When processing large batches of raw .idat files, specify --batch_size to break the processing up into smaller batches so the computer's memory won't overload. This is off by default when using process but is ON when using download and set to batch_size of 100. Set to 0 to force processing everything as one batch. The output files will be split into multiple files afterwards, and you can recomine them using methylcheck.load.

beta_bake

Covered under Public GEO Datasets.

sample_sheet

Find and parse the sample sheet in a given directory and emit the details of each sample. This is not required for actually processing data.

>>> python -m methylprep sample_sheet

usage: methylprep sample_sheet -d DATA_DIR

optional arguments:

Argument Type Description
-h, --help show this help message and exit
-d, --data_dir string Base directory of the sample sheet and associated IDAT files
-c, --create bool If specified, this creates a sample sheet from idats instead of parsing an existing sample sheet. The output file will be called "samplesheet.csv".
-o OUTPUT_FILE, --output_file OUTPUT_FILE string If creating a sample sheet, you can provide an optional output filename (CSV).

example of creating a sample sheet

~/methylprep$ python -m methylprep -v sample_sheet -d ~/GSE133062/GSE133062 --create
INFO:methylprep.files.sample_sheets:[!] Created sample sheet: ~/GSE133062/GSE133062/samplesheet.csv with 70 GSM_IDs
INFO:methylprep.files.sample_sheets:Searching for sample_sheet in ~/GSE133062/GSE133062
INFO:methylprep.files.sample_sheets:Found sample sheet file: ~/GSE133062/GSE133062/samplesheet.csv
INFO:methylprep.files.sample_sheets:Parsing sample_sheet
200861170112_R01C01
200882160083_R03C01
200861170067_R02C01
200498360027_R04C01
200498360027_R08C01
200861170067_R01C01
200861170072_R05C01
200498360027_R06C01
200861170072_R01C01
200861170067_R03C01
200882160070_R02C01
...

composite

A tool to build a data set from a list of public datasets.

optional arguments:

Argument Type Description
-h, --help show this help message and exit
-l LIST, --list LIST filepath A text file containg several GEO/ArrayExpress series ids. One ID per line in file. Note: The GEO Accession Viewer lets you export search results in this format.
-d DATA_DIR, --data_dir DATA_DIR filepath Folder where to save data (and read the ID list file).
-c, --control bool If flagged, this will only save samples that have the word "control" in their meta data.
-k KEYWORD --keyword KEYWORD string Only retain samples that include this keyword (e.g. blood) somewhere in their meta data.
-e, --export bool If passed, saves raw processing file data for each sample. (unlike meth-process, this is off by default)
-b, --betas bool If passed, output returns a dataframe of beta values for samples x probes. Local file beta_values.npy is also created.
-m, --m_value bool If passed, output returns a dataframe of M-values for samples x probes. Local file m_values.npy is also created.

alert

Function to check for new datasets on GEO and update a csv each time it is run. Usable as a weekly cron command line function. Saves data to a local csv to compare with old datasets in <pattern>_meta.csv. Saves the dates of each dataset from GEO; calculates any new ones as new rows. updates csv.

optional arguments:

Argument Type Description
keyword string Specify a word or phrase to narrow the search, such as "spleen blood".

meta_data

Provides a more feature-rich meta data parser for public MINiML (formatted) GEO datasets. Run this after downloading the dataset using download command. This reads all the meta data from MINiML into a samplesheet.csv and meta data dataframe.

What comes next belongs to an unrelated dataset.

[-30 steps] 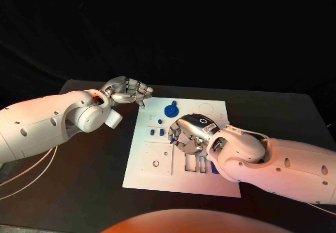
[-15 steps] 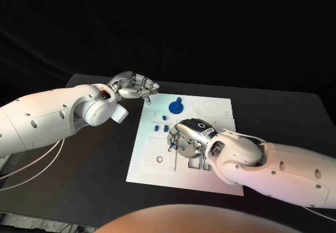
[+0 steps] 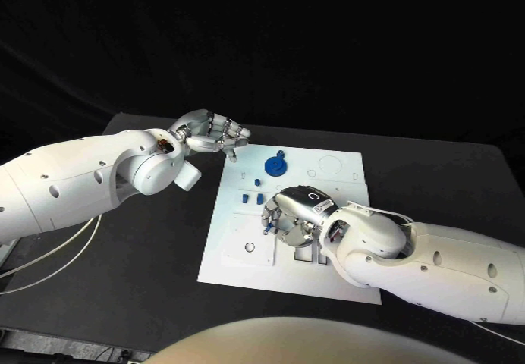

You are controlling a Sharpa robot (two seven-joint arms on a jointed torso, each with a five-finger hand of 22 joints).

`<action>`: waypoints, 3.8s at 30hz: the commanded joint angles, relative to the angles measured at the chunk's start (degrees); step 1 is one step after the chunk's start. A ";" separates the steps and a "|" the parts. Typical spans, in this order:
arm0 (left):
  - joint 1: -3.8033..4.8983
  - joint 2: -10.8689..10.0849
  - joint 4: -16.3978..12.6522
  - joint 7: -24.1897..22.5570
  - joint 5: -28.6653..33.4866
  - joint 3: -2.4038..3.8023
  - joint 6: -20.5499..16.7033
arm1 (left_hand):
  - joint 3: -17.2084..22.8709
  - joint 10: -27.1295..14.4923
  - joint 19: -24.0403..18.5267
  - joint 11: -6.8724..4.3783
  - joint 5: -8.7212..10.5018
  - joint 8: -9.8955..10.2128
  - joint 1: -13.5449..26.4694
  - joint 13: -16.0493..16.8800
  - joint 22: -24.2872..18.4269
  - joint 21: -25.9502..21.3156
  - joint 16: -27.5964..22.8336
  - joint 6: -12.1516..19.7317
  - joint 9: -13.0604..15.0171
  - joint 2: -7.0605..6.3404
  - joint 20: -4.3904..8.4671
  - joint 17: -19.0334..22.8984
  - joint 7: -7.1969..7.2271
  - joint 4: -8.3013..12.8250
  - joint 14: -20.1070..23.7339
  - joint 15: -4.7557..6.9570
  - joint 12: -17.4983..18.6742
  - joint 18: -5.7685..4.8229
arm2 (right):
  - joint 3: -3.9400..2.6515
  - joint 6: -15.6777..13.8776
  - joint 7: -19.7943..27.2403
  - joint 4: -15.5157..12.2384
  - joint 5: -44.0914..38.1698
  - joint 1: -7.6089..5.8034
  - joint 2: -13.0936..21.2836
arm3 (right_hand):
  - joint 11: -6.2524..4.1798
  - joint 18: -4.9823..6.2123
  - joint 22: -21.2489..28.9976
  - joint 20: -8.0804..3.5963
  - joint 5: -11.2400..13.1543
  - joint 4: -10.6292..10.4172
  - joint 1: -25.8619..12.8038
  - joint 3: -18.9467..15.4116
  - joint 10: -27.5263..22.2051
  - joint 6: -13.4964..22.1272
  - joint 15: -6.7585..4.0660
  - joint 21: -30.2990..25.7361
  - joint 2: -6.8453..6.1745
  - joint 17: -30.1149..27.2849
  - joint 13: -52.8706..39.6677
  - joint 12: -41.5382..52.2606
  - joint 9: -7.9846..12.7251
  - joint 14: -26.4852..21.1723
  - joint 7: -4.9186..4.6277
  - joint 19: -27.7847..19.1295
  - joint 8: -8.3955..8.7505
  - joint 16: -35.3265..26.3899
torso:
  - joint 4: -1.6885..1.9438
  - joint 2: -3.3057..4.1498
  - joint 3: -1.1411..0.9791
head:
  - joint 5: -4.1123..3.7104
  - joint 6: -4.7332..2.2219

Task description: Assemble the parts on the task board

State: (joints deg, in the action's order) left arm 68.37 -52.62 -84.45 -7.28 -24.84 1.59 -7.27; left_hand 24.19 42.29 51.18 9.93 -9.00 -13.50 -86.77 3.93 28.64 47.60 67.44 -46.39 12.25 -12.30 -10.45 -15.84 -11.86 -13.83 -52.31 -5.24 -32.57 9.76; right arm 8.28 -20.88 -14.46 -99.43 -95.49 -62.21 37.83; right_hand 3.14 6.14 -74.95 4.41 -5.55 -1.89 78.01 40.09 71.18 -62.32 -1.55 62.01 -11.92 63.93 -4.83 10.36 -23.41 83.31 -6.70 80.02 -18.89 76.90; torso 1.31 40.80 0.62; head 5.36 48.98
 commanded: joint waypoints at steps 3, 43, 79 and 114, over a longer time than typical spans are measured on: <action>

Sample exclusion filtering

You can use meta_data to identify 'control' or samples containing a specific keyword (e.g. blood, tumor, etc) and remove any samples from sheet that lack these criteria, and delete the associated idats that don't have these keywords. After, run process on the rest, saving time. You can effectively ignore the parts of datasets that you don't need based on the associated meta data.

optional arguments:

Argument Type Description
-h, --help show this help message and exit
-i ID, --id ID str Unique ID of the series (the GEO GSExxxx ID)
-d DATA_DIR, --data_dir DATA_DIR str or path
                    Directory to search for MINiML file.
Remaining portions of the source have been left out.